[Data excerpts]
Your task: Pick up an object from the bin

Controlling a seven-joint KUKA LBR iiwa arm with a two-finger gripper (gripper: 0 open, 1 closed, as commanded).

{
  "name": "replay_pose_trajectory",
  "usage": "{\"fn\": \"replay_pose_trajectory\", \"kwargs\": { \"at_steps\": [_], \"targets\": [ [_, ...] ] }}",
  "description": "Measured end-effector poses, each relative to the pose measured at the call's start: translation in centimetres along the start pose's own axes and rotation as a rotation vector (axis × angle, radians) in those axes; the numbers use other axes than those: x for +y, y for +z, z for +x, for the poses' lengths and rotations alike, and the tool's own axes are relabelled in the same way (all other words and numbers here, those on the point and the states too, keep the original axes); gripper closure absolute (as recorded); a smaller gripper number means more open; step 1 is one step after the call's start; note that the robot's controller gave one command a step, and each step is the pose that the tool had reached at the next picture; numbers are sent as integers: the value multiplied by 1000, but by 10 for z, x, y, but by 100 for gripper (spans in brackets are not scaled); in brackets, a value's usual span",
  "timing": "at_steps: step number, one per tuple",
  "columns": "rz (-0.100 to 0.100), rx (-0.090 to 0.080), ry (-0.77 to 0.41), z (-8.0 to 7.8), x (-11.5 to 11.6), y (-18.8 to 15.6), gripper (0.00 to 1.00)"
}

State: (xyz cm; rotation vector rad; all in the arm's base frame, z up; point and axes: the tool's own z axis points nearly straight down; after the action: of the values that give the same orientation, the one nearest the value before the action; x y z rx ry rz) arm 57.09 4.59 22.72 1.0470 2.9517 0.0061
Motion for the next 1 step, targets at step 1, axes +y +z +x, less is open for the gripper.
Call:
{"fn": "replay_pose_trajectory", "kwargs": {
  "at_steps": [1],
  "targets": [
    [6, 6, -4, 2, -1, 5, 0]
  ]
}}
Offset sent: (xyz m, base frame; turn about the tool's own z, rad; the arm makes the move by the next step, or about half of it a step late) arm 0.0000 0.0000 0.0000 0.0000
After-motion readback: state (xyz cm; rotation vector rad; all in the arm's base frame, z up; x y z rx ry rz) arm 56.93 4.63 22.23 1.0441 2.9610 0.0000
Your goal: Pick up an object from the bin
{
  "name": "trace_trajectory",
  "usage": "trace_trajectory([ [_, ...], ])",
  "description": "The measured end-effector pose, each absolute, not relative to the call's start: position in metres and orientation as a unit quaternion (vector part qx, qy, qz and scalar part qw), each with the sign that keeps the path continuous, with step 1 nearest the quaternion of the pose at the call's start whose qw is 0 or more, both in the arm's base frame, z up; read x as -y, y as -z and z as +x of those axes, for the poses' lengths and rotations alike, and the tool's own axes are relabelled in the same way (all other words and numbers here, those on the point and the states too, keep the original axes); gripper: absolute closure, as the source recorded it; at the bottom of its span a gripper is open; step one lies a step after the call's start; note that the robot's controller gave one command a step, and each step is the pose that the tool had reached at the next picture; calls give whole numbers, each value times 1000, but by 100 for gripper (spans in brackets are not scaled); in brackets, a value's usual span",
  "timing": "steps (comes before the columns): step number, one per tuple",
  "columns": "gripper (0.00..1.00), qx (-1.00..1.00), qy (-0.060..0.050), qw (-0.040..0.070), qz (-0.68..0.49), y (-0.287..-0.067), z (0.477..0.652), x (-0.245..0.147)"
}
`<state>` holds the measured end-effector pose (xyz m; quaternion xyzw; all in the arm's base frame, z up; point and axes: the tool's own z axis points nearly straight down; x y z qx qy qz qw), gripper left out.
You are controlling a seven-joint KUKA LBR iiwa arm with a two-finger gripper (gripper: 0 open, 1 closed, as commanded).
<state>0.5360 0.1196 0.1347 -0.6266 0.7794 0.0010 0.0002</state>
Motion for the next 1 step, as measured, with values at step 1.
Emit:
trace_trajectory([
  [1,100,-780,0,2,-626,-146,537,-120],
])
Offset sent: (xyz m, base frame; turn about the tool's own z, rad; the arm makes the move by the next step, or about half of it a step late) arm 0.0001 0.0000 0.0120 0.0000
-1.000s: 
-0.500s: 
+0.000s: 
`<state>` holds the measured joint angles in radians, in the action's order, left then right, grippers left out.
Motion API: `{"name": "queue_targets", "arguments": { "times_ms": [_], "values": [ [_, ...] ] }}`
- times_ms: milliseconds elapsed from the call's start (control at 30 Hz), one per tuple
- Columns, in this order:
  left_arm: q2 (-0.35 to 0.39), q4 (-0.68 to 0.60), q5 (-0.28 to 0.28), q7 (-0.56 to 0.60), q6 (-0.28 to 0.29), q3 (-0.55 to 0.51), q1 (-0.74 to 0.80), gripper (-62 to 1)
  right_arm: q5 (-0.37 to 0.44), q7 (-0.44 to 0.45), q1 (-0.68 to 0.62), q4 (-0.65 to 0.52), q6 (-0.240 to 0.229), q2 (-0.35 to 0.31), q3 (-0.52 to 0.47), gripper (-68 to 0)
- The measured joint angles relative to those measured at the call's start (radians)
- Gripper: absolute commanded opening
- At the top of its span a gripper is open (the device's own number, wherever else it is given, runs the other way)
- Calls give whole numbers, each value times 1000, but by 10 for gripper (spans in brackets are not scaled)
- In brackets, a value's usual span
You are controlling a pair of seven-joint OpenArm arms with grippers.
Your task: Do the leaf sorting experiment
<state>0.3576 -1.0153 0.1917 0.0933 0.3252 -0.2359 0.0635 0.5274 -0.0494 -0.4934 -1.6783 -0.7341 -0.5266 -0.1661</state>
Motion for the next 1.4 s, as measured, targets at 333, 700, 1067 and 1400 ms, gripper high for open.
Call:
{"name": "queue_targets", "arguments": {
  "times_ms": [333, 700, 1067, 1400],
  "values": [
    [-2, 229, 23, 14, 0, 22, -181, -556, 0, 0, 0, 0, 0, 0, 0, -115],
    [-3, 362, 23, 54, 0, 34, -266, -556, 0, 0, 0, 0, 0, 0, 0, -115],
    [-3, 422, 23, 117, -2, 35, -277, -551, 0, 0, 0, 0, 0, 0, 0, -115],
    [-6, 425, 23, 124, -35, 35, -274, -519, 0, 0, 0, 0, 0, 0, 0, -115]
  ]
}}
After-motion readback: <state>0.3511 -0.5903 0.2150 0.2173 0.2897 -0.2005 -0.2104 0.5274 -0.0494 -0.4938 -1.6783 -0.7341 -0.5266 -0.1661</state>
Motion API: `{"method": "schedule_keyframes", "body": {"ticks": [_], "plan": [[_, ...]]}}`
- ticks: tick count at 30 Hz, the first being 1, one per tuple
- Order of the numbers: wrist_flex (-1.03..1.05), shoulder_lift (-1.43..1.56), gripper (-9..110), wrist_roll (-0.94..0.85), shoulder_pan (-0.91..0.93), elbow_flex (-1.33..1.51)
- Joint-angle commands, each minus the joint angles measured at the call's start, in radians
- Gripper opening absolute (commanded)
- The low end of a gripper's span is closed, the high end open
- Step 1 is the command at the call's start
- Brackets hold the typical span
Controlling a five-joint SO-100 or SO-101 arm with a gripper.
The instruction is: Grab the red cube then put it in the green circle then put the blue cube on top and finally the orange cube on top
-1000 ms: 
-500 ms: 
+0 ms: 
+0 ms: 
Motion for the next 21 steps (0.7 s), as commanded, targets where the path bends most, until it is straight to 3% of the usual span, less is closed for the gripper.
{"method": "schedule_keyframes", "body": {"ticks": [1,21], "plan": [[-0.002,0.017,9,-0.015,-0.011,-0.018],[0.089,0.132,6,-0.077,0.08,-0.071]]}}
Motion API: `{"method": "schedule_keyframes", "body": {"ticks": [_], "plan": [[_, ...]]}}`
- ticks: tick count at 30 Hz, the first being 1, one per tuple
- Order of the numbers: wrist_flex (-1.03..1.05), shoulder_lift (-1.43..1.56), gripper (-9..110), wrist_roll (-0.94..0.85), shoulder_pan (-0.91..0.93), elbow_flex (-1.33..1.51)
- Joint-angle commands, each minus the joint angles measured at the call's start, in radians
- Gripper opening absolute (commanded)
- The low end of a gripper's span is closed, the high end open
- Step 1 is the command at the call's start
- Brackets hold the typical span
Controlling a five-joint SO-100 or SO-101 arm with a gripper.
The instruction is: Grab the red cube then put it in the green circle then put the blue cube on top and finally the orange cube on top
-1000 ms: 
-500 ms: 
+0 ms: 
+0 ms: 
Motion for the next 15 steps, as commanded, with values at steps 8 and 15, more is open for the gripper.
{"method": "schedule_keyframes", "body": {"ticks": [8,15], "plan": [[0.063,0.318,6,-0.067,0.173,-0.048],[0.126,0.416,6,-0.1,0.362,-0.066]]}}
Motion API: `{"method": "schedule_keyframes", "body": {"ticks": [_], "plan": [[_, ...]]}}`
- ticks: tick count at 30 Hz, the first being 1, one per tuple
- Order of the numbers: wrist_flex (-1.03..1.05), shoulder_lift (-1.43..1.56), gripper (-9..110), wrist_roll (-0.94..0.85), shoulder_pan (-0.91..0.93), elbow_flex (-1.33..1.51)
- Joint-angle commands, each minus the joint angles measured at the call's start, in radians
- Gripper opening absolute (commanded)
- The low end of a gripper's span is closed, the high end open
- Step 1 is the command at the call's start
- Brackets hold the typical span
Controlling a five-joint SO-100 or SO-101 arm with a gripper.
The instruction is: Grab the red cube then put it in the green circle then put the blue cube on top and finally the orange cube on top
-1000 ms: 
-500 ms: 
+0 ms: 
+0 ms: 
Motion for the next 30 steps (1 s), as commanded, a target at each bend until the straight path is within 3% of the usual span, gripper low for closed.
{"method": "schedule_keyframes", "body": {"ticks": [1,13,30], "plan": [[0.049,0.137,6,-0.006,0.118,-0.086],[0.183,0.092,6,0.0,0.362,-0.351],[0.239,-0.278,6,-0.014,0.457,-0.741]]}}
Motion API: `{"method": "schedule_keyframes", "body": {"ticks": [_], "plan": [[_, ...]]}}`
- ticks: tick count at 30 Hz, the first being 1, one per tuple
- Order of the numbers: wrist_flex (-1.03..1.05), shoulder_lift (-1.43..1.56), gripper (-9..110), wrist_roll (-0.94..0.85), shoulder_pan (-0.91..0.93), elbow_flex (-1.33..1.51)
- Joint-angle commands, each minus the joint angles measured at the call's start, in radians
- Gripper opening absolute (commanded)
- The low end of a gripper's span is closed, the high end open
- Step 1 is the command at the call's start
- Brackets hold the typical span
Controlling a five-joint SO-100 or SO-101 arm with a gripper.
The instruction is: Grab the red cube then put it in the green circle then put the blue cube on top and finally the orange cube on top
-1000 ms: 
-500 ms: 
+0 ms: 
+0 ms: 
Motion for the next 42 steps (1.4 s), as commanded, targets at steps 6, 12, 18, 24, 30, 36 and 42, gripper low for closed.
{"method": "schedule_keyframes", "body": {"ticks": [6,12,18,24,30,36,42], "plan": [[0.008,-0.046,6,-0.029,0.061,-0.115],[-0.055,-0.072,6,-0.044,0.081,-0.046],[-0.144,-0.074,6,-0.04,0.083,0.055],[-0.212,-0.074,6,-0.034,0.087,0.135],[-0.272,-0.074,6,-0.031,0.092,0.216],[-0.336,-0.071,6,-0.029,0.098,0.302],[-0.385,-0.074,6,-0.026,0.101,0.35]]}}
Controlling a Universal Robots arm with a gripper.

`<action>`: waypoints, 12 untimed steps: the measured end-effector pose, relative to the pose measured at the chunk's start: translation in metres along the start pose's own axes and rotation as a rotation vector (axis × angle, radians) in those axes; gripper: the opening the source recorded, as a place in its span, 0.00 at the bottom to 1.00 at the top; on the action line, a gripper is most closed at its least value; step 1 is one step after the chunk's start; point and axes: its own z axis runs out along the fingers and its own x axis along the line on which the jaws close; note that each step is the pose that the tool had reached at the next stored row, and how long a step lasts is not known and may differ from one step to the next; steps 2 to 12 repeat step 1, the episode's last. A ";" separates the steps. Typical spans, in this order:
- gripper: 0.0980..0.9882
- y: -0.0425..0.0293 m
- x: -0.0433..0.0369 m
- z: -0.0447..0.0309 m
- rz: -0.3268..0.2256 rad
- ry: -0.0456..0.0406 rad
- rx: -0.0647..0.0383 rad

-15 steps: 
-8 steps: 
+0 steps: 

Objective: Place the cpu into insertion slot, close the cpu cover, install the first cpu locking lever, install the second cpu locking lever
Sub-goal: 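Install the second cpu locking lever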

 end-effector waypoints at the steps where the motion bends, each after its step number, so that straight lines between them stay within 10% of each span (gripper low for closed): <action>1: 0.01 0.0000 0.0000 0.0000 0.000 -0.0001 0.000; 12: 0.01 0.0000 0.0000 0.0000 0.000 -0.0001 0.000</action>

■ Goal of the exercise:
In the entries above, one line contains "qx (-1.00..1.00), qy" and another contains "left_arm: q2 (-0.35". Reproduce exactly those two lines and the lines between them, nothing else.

■ Task answer:
  "columns": "gripper (0.00..1.00), qx (-1.00..1.00), qy (-0.060..0.050), qw (-0.040..0.070), qz (-0.68..0.49), y (-0.287..-0.067), z (0.477..0.652), x (-0.245..0.147)"
}
`<state>` holds the measured end-effector pose (xyz m; quaternion xyzw; all in the arm's base frame, z up; point and axes: the tool's own z axis points nearly straight down; x y z qx qy qz qw), gripper left out.
You are controlling a seven-joint KUKA LBR iiwa arm with a two-finger gripper (gripper: 0 open, 1 closed, as commanded).
<state>0.5360 0.1196 0.1347 -0.6266 0.7794 0.0010 0.0002</state>
Motion for the next 1 step, as measured, with values at step 1.
Emit:
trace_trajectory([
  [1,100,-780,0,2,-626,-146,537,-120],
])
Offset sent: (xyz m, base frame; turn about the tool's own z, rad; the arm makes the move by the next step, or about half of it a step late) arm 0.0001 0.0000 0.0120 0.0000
-1.000s: 
-0.500s: 
+0.000s: 
`<state>` holds the measured joint angles in radians, in the action's order, left then right, grippers left out.
Motion API: `{"name": "queue_targets", "arguments": { "times_ms": [_], "values": [ [_, ...] ] }}`
- times_ms: milliseconds elapsed from the call's start (control at 30 Hz), one per tuple
- Columns, in this order:
  left_arm: q2 (-0.35 to 0.39), q4 (-0.68 to 0.60), q5 (-0.28 to 0.28), q7 (-0.56 to 0.60), q6 (-0.28 to 0.29), q3 (-0.55 to 0.51), q1 (-0.74 to 0.80), gripper (-62 to 1)

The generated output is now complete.